The main difference is that technical debt is hard to quantify. Financial debt is obvious, you see the numbers, interest rates, etc... You see how much repaying your debts will save you money. Technical debt, you know it is there, but you can't easily put a number, you don't know exactly how much it will cost repaying it and how much "interest" it will save you when you address it.

It is not the same. Financial debt has to be on the balance sheet; technical debt is not. My point is the a finance/business guy will think in the totally wrong direction with what you actually mean. Also to whom do you repay technical debt?
It really should be on some form of balance sheet, in the form of "costs to implement new feature" (debt gets repaid in part by the next customer) or "costs to maintain" (ongoing interest payments that come out of overhead). The big issue with throwing around terms relating to complexity without assigning projected value or probability distribution for that value is that it makes any discussion asymmetric. As someone who knows something about the processes involved but does not have deep knowledge of the code base, it is impossible for me to accurately predict the tradeoffs in discussions. So when we do have to build project plans and discuss tradeoffs, I have to either rely on the people doing the work to build one-off projections or otherwise make things up the best I can based on general patterns.
I like the term because it is like financial debt, and is a good way of communicating the problem to a business person. The debt will need to be paid off at some point, the longer you leave it the more that is going to cost, and it costs you even if you just keep paying the interest. Framed this way, it also helps us explain why many business people don't care. Many will only care about the projects they are currently responsible for and not about next weeks or the ongoing health of the company. With luck, paying the debt will be somebody else's problem. If you called it 'cutting corners', you get a pat on the back for keeping costs down and expected to do it more often. You might even get a bonus if your boss doesn't take the credit.
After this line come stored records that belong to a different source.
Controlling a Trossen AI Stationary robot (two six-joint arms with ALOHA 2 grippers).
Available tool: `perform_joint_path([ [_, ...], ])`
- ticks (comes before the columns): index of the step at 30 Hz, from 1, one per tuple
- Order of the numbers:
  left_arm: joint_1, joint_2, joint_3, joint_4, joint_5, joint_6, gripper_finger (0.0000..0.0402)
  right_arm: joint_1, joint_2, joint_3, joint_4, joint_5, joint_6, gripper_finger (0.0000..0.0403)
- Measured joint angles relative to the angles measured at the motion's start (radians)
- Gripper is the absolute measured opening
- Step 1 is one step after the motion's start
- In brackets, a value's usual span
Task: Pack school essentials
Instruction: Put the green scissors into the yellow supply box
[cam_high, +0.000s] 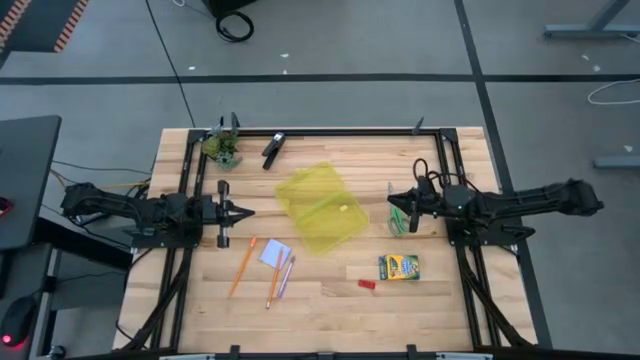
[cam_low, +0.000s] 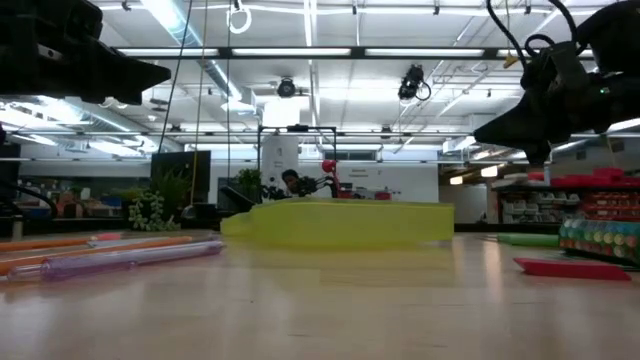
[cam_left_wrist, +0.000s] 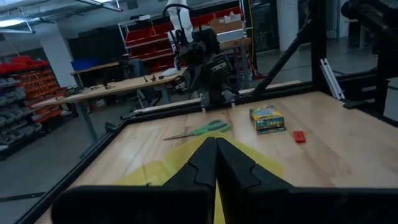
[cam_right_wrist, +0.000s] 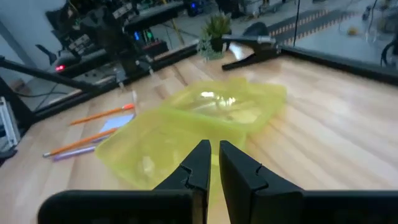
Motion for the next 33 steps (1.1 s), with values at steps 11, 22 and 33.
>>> perform_joint_path([
  [11, 0.000, 0.000, 0.000, 0.015, -0.004, 0.041, 0.0018, 0.000, 0.281, 0.219, -0.372, 0.015, 0.176, 0.0040],
  [22, 0.000, 0.000, 0.000, 0.052, -0.004, -0.027, 0.0010, 0.000, 0.553, 0.436, -0.729, 0.009, 0.323, 0.0122],
  [33, 0.000, 0.000, 0.000, 0.104, -0.003, -0.042, 0.0029, 0.000, 0.765, 0.595, -0.962, -0.054, 0.474, 0.0145],
])
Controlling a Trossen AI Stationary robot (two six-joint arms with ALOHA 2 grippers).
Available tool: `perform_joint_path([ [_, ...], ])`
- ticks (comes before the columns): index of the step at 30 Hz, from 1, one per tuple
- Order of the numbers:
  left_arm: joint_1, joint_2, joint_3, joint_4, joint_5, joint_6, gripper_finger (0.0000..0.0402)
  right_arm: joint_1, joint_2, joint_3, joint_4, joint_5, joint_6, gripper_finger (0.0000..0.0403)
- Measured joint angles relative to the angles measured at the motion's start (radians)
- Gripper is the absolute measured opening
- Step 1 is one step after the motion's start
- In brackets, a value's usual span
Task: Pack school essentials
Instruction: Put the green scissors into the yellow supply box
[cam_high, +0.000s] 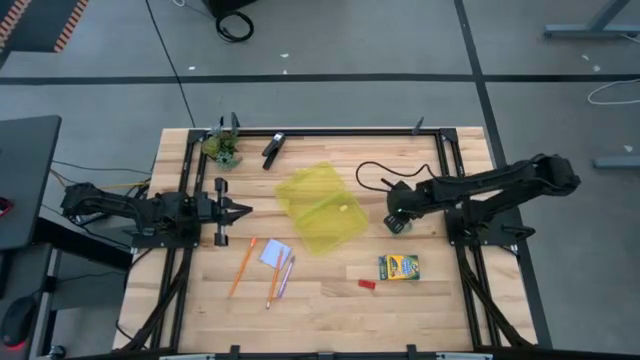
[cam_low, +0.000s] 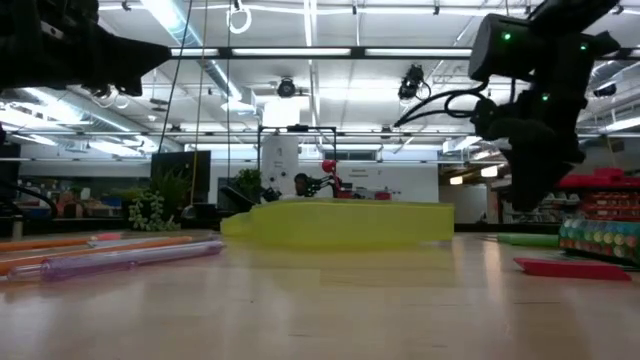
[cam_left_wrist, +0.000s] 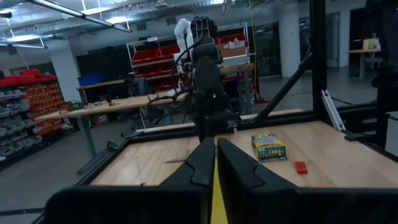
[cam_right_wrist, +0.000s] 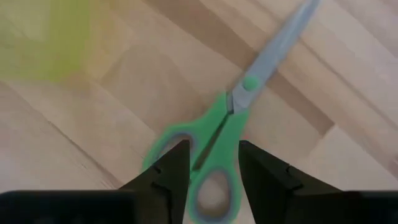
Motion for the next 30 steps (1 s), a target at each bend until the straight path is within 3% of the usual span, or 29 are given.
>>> perform_joint_path([
  [9, 0.000, 0.000, 0.000, -0.001, 0.000, -0.001, 0.0021, 0.008, 0.111, 0.042, -0.015, -0.067, 0.081, 0.0177],
  [20, 0.000, 0.000, 0.000, -0.003, 0.000, -0.001, 0.0028, 0.066, 0.188, 0.042, -0.016, -0.077, 0.213, 0.0178],
  [30, 0.000, 0.000, 0.000, -0.003, 0.000, -0.001, 0.0020, 0.078, 0.217, 0.042, -0.014, -0.073, 0.233, 0.0167],
])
Well, if too many corners are cut, people understand it as well 'for this feature we have to fix the architecture, we have been cutting too many corners, so otherwise the whole thing will crumble' makes it pretty clear. Also it term makes it clear why the state is as it is (since cutting corners also 'solves' problems). How do you explain why engineers would have been allowed to take on debt on the company?
Investor: "If developers have debt, why don't they simply repay it? They could pay in install-ments."
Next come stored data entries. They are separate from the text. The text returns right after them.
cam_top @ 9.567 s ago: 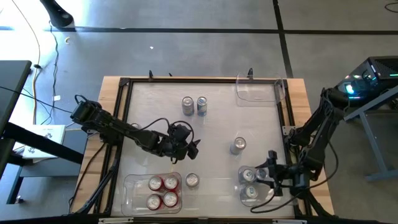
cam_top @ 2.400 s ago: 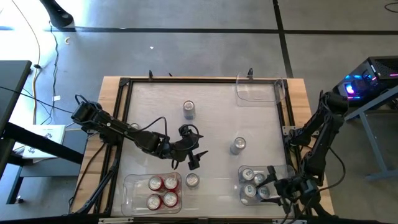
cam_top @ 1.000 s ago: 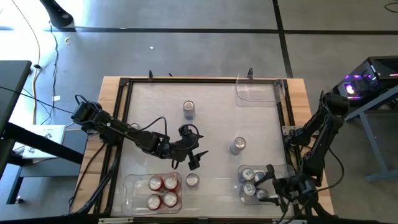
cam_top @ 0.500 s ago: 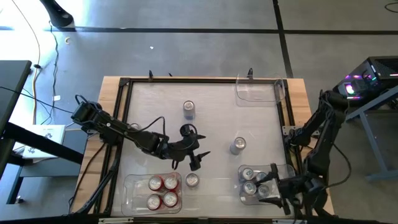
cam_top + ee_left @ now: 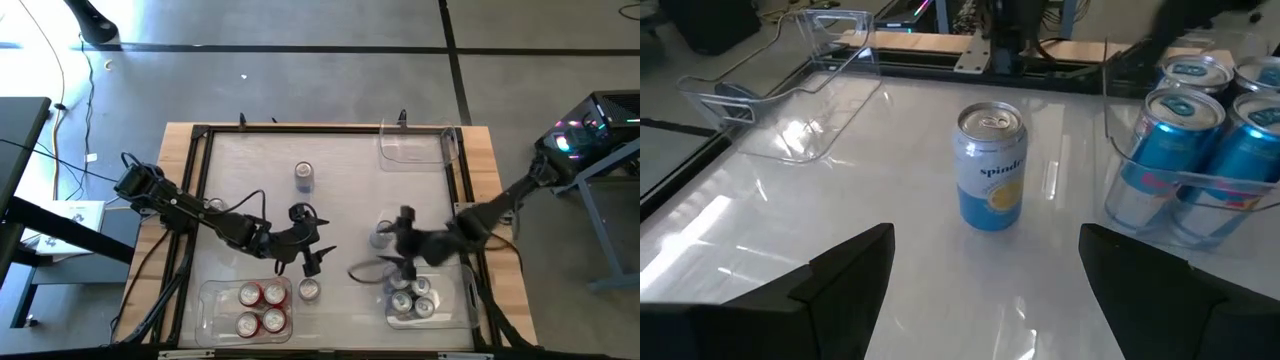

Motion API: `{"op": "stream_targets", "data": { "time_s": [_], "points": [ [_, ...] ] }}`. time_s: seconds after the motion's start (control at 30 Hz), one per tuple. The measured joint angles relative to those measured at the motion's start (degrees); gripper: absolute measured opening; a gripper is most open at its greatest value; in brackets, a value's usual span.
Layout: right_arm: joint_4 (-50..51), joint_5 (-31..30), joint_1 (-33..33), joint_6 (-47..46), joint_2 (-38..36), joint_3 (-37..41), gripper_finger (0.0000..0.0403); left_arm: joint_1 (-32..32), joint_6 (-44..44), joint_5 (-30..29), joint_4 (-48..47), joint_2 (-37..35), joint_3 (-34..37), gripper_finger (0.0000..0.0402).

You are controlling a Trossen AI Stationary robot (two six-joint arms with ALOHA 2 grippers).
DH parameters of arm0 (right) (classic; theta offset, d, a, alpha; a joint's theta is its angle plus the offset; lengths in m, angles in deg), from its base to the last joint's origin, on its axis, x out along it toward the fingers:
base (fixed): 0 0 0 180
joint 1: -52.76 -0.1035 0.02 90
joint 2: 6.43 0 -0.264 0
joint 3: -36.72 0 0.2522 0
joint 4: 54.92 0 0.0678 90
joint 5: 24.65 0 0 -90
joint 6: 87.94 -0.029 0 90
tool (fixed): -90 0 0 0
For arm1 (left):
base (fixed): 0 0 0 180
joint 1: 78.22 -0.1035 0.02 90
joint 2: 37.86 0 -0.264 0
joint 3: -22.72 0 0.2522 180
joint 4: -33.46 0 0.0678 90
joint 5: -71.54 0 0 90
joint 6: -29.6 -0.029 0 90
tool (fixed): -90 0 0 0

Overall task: Sort soda cans
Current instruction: Put the middle right blue-white soda can into the top right transparent bin

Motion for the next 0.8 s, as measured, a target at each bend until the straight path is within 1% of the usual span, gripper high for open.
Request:
{"op": "stream_targets", "data": {
  "time_s": [0.07, 0.17, 0.3, 0.47, 0.7, 0.8],
  "points": [
    [0.43, 4.76, 4.62, 0.78, 0.12, 0.55, 0.0293, 0.28, -0.01, 0.0, -0.64, 0.0, -0.01, 0.0313],
    [1.15, 7.7, 9.04, 1.25, 0.12, 0.66, 0.0293, 0.68, -0.03, 0.0, -1.52, 0.0, 0.0, 0.0313],
    [4.95, 8.07, 11.5, 1.56, 0.1, 0.66, 0.0293, 1.06, -0.07, -0.02, -2.31, 0.0, 0.0, 0.0313],
    [7.97, 9.63, 12.57, 0.7, 0.2, 0.66, 0.0293, 1.12, -0.08, -0.02, -2.27, 0.0, -0.01, 0.0313],
    [10.93, 9.22, 15.14, -0.61, 3.24, 0.65, 0.0293, 1.12, -0.45, -0.13, -2.26, 0.0, 0.0, 0.0313],
    [11.11, 10.15, 16.09, -1.82, 4.45, 0.55, 0.0293, 1.14, -0.15, -0.12, -2.76, 0.0, 0.0, 0.0313]
  ]
}}
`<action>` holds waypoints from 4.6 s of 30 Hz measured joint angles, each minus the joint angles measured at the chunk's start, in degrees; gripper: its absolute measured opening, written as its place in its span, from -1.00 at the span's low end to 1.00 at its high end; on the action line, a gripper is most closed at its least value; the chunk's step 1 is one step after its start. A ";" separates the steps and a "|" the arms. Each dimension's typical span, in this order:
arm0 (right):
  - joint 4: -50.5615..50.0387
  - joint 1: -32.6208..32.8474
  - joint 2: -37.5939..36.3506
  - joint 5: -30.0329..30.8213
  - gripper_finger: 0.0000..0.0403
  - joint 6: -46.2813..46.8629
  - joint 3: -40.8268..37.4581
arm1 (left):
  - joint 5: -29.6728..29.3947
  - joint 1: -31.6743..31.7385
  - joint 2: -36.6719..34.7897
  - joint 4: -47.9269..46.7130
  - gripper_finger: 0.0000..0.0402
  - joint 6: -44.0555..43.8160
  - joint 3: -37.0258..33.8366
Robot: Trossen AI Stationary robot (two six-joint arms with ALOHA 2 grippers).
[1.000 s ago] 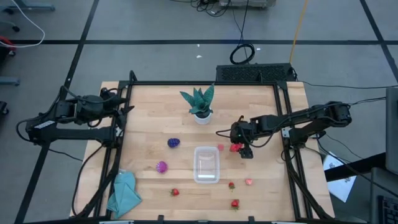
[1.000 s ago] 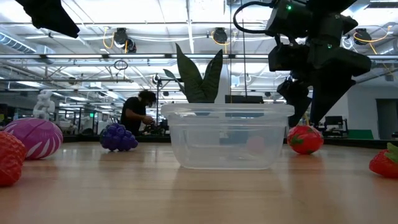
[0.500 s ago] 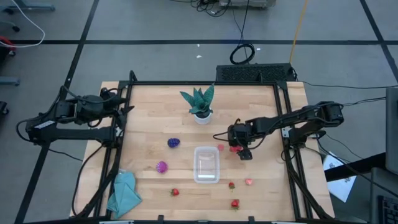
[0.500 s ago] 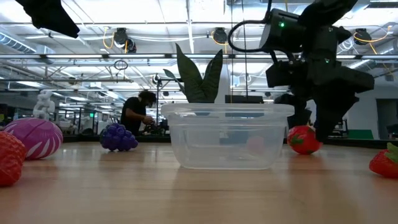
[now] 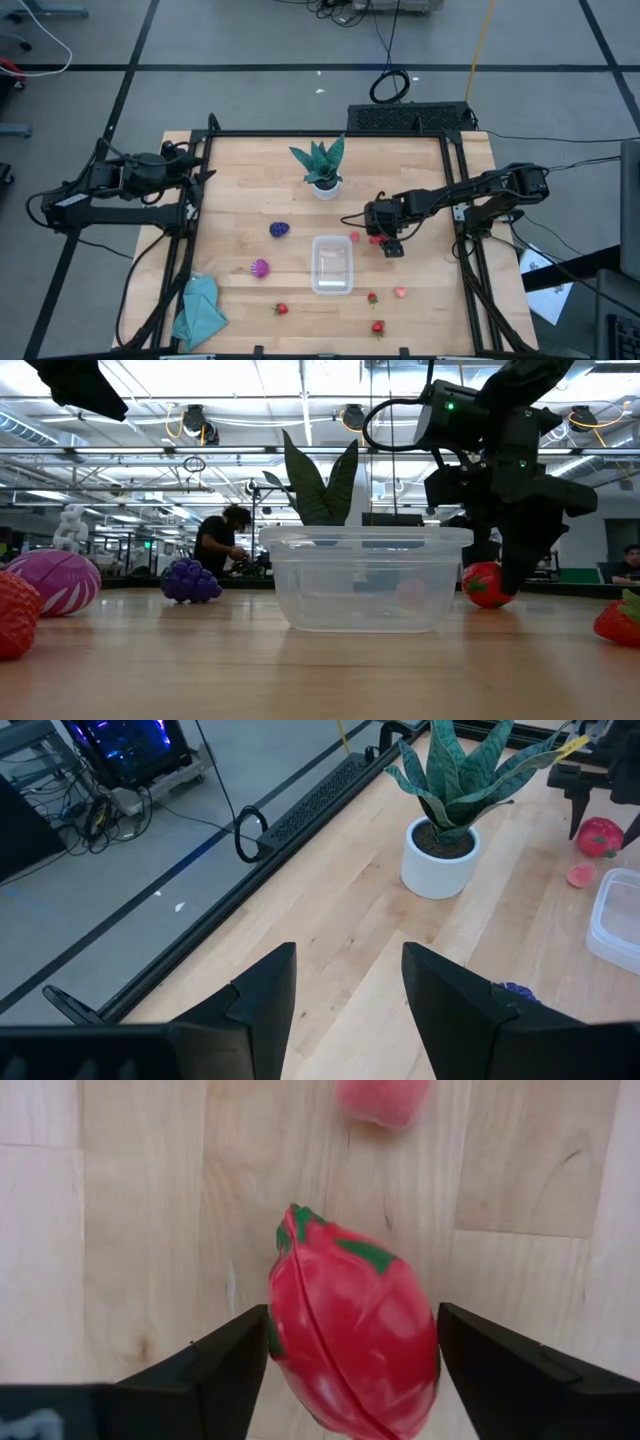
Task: Pick and placing Produce into tupperware
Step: Put the red dragon fruit into the transparent bin
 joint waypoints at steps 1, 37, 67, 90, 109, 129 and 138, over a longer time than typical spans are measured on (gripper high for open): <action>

Bigger question:"whom do they owe the debt to?" - "to themselves" - "oh, then just strike it off"

of course thats a silly answer: "to the code base" - "who owns the code base" - "the company" - "well then lets just get rid of that 'code base thingy'"

Well if you delete the codebase you no longer have any tech debt, problem is technically solved. Big brain time.
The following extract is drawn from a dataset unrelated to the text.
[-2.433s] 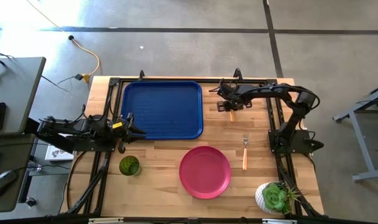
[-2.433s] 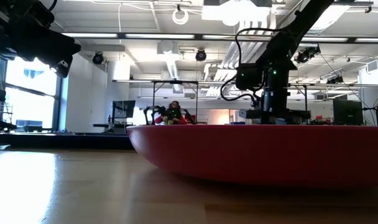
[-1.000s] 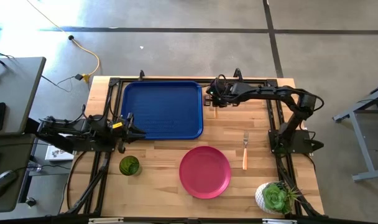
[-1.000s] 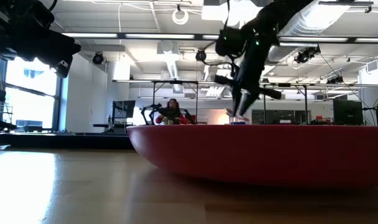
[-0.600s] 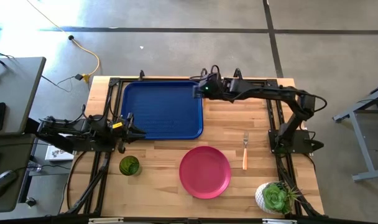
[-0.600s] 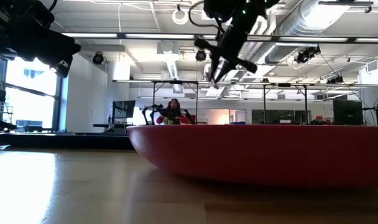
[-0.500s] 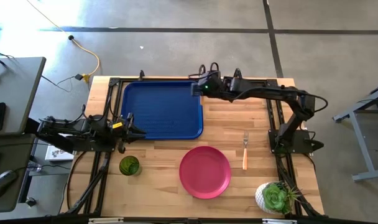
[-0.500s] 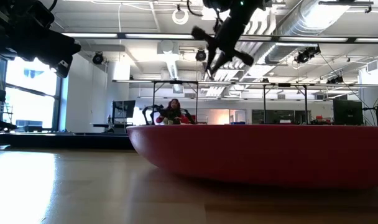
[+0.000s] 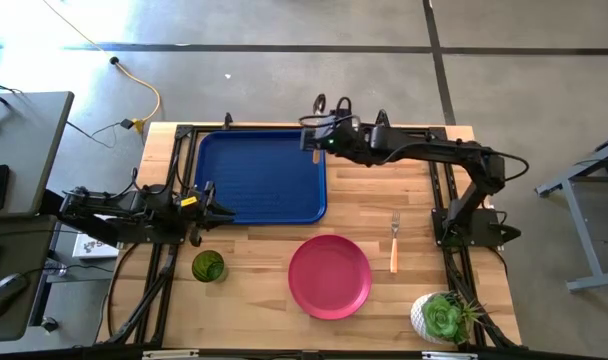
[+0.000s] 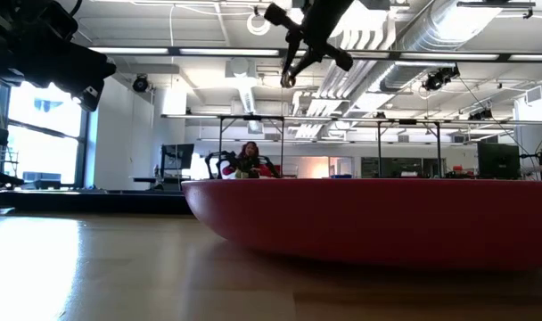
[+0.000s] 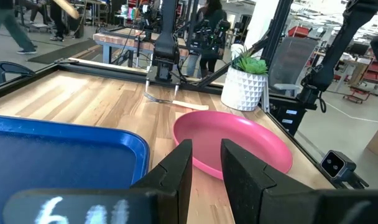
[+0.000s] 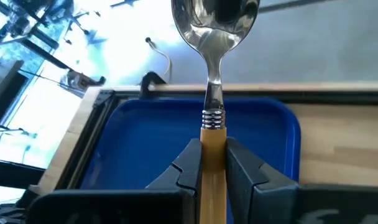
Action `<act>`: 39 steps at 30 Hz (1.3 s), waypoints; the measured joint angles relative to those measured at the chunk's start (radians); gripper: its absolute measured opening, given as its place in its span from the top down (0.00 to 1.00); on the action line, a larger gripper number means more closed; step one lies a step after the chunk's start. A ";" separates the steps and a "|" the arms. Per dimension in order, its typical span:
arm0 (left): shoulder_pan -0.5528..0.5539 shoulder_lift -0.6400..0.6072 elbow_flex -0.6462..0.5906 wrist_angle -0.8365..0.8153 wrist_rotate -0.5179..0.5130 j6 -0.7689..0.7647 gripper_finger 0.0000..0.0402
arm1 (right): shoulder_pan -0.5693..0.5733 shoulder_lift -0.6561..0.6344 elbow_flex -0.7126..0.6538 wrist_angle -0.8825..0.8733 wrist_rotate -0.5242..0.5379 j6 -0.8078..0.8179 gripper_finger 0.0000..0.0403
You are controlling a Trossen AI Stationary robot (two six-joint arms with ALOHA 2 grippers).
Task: Pick and place plate/cup/fork/spoon on tray
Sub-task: Put the brown spoon on the blue serving tray
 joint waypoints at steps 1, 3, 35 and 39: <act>0.000 0.000 0.000 0.000 0.000 0.000 0.81 | 0.001 0.014 0.000 -0.009 -0.003 0.013 0.93; 0.000 0.000 0.000 -0.001 0.000 0.000 0.81 | 0.004 0.043 -0.001 -0.011 -0.028 0.034 0.93; 0.000 0.000 0.000 -0.021 0.000 0.000 0.81 | -0.015 0.408 -0.003 -0.042 -0.317 0.262 0.93; 0.000 0.000 0.000 -0.021 0.000 0.000 0.81 | -0.021 0.430 -0.003 -0.043 -0.338 0.271 0.93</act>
Exactly. So obviously the code base is an asset. If one then want to define technical debt it is more like the difference of the value of the code base compared to the imagined/perceived value of the code base. But this does not help with anything as well, since you could also just adjust the perceived value of the code base to reduce technical debt.
You cannot reduce the perceived value of the codebase in most cases since the value is already communicated with the customer, there might even be contracts, and SLAs.
> compared to the imagined/perceived value

I guess the word you are looking for is "necessary".